On Mondays and Fridays Arnold did squats, dead lifts and bench presses.

Then on Wednesdays Arnold did squats, bent rows and power cleans.

Arnold also took creatine 3 days a week to boost his muscle mass.

Looking at this, what’s the most immediate, clearly accessible thing to do to get me closer to becoming Arnold? The creatine of course! So I drive on over to GNC, buy a big bucket of creatine and come home satisfied. I’m at least 30% of the way to becoming the next governor of California, right? Wrong!

Stop Taking Yourself So Seriously

fp

That blurb is a wonderful example of another major issue that plagues most people when it comes to working out, and getting into shape: the idea that supplements are a magic bullet for fitness. Sure, the tone here suggests that the statement about creatine is probably in jest, but it seems to be a sentiment that many share in earnest. Sure a select few supplements like creatine can assist in getting the most out of a well structured strength training routine, but is in no way going to magically transform you into an elite lifter.

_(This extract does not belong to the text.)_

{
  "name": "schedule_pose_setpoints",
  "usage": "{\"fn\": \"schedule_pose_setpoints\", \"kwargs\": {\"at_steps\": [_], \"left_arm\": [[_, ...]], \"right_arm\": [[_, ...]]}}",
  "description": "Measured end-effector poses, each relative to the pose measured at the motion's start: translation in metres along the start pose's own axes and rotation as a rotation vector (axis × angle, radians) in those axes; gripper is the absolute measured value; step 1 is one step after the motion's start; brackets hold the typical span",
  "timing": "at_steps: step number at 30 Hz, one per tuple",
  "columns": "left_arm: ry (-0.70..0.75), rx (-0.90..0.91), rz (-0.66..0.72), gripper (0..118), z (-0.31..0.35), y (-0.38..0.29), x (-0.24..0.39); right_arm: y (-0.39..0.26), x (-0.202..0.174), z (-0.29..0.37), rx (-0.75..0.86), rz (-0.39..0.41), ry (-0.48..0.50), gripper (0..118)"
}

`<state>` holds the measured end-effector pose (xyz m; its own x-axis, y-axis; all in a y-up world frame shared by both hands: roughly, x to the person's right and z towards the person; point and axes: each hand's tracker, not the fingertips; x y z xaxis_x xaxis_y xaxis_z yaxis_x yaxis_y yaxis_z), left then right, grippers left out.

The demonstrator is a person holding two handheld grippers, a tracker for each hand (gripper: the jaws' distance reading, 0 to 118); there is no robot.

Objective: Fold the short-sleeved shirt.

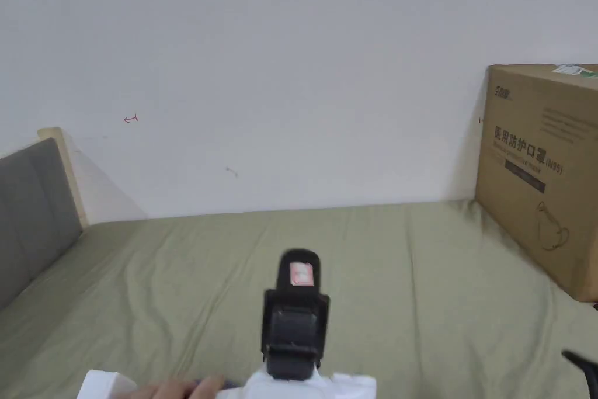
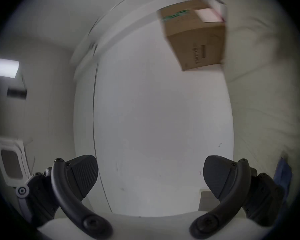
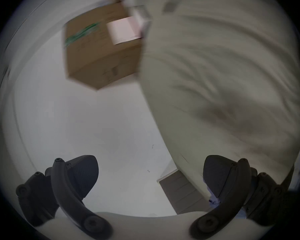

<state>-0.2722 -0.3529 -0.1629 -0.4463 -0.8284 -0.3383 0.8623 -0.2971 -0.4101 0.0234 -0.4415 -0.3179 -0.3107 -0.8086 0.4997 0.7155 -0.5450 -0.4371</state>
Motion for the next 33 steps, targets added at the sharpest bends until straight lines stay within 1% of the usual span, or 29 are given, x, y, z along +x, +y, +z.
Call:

…in regards to studies assessing 1-3 rep bench press strength in trained young men, that 7 studies (Four of which are online) totaling 70 persons using creatine and 73 persons in placebo resulted in a 6.85kg increase in strength relative to placebo; benefits of which peaked at 8 weeks. This meta-analysis also quantified a significant increase in squat strength (9.76kg)…

Examine.com: Creatine – Exercise and Performance

supplements

I won’t go into this topic too much, as discussing supplementation would turn into a very long tangent. The short version is that supplements, depending on how much disposable income you want to devote to them, have their place in being an overall healthy person, but only as icing on the cake. Supplements can assist a person to eek out a few more percentage points from the overall health and/or strength picture, but no matter how much “pre-workout nitro-booster animal pump ignition rage” you shovel into your face, it won’t magically turn a lifelong couch potato into the next Mister Universe.

1.1. Sources in the Diet

Creatine can be found in meat products, such as:

  • Steak or Beef with minimal visible connective tissue, about 5g of creatine per 1.1kg of uncooked or a range of 2.15-2.5g/lb
  • Chicken at around 3.4g/kg uncooked
  • Rabbit at around 3.4g/kg uncooked
  • Cardiac tissue (ox heart) at around 2.5g/kg Pig heart is lower at 1.5g/kg

Examine.com: Creatine – Sources In Diet

Information like this is what makes Examine.com an amazing resource, instead of rushing to GNC to buy some (overpriced) creatine, you just increase the amount of meat in your diet. A much tastier option that will help you boost your protein intake, along with numerous other vitamins and minerals. Examine can also help the Average Joe a great deal to cut through the bullshit hype machine that is the supplement industry, and concentrate on supplementing things that have been shown to actually work. Don’t forget the option to just eat well, and not bother worrying about any of this until you’ve burned through your “newbie gains,” and actually start struggling in whatever program you are working through.

Long Story Short

Being fit doesn’t require a huge research effort, but it does require some homework and planning. Just going to the gym and randomly doing whatever exercise that catches your attention will likely get you nowhere fast.

A simple truth that applies in all facets of life: nothing kills motivation faster than a lack of progress.

If you want to stay motivated to be fit: get results. If you want to get results: follow a well vetted barbell training program and eat well. Oh and of course: take your workout seriously, and don’t screw around at the gym!